The chapters of the manga series Sensual Phrase were written by Mayu Shinjo. The first chapter premiered in Shōjo Comic in 1997, where it was serialized monthly until its conclusion in 2000. The series focuses on the romance between Sakuya Ookochi, the lead singer of a Japanese band known for its explicit lyrics, and Aine Yukimura, a high school student who becomes their lyricist after Sakuya accidentally reads the lyrics of a song she has written. In addition to their own relationship insecurities, Aine struggles to deal with jealous fans, unwanted attention from other men, and enemies of the band seeking to use her to hurt Sakuya.

The individual chapters were collected and published in 17 tankōbon volumes by Shogakukan under their "Flower Comics" imprint starting on June 26, 1997; the last volume was released on January 26, 2001. An additional volume was released on April 24, 2003 containing a sequel chapter for the story and additional unrelated short stories.
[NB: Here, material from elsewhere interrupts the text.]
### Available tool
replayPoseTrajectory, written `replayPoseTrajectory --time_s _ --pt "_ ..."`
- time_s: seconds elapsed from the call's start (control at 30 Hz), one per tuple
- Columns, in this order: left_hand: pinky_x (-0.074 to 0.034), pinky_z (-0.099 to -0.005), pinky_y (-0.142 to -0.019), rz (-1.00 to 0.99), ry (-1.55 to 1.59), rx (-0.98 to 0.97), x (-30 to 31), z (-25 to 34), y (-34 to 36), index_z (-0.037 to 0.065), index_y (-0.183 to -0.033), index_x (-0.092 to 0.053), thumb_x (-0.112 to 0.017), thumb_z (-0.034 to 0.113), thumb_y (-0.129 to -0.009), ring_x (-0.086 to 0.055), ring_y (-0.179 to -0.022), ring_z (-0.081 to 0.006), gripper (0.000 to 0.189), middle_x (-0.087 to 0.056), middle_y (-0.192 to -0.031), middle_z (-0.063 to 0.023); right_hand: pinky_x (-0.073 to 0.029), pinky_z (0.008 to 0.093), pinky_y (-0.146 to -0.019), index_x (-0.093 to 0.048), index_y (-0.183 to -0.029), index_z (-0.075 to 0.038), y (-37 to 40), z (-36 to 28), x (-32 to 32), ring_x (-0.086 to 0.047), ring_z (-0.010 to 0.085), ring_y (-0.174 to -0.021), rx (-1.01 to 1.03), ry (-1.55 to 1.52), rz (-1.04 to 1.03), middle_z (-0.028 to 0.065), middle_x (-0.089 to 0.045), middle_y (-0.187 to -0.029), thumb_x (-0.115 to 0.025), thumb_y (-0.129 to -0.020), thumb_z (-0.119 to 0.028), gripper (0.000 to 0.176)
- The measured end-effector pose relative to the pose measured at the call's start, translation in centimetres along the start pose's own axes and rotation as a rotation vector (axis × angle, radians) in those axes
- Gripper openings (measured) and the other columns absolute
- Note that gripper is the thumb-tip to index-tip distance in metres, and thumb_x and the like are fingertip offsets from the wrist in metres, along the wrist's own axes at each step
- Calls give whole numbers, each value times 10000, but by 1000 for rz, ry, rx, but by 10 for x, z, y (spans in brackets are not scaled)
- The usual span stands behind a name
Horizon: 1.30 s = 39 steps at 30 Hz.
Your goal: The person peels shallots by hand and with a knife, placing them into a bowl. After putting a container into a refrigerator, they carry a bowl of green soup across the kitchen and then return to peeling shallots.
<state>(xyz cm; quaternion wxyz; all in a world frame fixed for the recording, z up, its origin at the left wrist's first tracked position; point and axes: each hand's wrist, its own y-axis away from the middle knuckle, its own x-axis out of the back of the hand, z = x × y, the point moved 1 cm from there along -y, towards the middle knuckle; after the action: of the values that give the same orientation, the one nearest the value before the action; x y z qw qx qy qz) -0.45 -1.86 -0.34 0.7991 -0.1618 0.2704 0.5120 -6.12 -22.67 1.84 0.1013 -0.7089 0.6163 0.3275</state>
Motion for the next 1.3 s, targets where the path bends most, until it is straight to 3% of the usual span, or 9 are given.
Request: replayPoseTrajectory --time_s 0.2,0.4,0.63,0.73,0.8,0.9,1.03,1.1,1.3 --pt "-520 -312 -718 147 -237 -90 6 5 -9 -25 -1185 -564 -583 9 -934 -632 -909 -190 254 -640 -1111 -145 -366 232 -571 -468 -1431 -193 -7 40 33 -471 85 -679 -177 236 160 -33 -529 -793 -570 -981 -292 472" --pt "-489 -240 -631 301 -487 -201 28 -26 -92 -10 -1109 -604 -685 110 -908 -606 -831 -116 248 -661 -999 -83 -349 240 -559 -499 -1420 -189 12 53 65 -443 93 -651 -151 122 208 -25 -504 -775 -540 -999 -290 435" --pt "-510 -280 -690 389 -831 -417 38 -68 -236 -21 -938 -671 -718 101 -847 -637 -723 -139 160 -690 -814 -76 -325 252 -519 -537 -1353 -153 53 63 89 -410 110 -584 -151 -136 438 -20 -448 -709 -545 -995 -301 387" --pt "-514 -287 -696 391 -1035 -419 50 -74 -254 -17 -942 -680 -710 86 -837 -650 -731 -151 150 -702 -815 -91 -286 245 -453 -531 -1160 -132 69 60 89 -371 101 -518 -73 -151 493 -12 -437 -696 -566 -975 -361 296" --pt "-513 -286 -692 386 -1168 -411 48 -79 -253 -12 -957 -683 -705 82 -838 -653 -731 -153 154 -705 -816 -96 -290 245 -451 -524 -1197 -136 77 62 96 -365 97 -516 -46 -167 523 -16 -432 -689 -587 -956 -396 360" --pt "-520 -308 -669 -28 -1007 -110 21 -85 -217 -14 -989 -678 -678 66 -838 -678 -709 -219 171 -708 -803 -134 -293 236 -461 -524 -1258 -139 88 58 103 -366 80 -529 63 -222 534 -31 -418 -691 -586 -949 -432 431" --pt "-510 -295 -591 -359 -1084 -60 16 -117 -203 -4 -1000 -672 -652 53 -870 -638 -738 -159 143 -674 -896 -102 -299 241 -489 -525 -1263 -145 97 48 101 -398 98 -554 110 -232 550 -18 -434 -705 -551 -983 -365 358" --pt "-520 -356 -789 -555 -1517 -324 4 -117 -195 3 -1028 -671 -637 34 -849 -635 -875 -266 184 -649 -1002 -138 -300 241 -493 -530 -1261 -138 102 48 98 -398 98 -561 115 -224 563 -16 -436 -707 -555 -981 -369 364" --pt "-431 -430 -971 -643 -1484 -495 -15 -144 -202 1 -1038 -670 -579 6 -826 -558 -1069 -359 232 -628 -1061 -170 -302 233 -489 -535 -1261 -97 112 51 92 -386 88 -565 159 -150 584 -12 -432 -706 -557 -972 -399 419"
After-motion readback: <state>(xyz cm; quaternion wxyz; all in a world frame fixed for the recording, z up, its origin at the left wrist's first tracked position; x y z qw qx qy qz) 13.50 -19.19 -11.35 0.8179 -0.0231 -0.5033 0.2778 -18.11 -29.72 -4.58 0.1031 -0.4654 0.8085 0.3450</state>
Shogakukan republished the serialized chapters across six shinsoban hard cover editions in 2003 and re-released the original 17 volumes in 2006 with new covers. Sensual Phrase was adapted into six light novels containing side stories from the series. The series was also adapted into a 44-episode anime series by Studio Hibari that aired in Japan on TV Tokyo from April 20, 1999 to March 25, 2000. The anime was partially a prequel to the manga focusing on the band's beginnings more than Aine and Sakuya's relationship. The manga series is licensed for regional language releases by Editorial Ivréa in Spain and Latin America, Pika Edition in France, Egmont Manga & Anime in Germany, and Star Comics in Italy. It was serialized in Germany in  and in Italy in Amici.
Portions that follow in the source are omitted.